RECORDED DATA section start

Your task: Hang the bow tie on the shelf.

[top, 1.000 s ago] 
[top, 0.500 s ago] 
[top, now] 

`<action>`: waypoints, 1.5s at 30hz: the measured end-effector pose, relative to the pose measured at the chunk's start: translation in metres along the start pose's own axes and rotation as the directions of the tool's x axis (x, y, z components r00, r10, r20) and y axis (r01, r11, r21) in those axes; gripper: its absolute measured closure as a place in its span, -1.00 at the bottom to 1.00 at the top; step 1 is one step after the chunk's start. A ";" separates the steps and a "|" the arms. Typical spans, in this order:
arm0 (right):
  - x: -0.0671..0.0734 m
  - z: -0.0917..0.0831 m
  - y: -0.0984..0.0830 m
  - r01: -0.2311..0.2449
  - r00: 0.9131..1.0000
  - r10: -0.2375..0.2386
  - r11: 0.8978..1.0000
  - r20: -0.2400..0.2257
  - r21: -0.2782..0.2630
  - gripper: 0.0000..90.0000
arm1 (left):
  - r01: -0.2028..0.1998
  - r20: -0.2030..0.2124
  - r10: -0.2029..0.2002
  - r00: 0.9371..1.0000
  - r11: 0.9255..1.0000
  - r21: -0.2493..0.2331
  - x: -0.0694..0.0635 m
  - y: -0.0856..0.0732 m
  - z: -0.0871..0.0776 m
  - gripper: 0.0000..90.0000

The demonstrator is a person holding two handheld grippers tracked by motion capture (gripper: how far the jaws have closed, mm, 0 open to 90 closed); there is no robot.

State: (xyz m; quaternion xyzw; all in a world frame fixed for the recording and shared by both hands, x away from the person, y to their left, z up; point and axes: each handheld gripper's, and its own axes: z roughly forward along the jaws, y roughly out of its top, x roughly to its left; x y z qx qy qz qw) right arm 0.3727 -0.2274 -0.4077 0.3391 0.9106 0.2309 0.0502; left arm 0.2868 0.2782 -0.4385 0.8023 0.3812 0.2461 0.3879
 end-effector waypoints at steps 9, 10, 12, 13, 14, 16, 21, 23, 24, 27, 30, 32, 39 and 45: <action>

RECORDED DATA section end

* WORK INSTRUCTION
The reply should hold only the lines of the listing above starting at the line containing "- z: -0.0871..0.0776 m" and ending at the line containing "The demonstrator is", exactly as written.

* PROBLEM SOLUTION
  - z: -0.0871..0.0776 m
  - gripper: 0.0000..90.0000

The demonstrator is a person holding two handheld grippers tracked by motion capture (gripper: how far the jaws have closed, mm, 0 open to 90 closed); there is no robot.

This answer requires nothing else.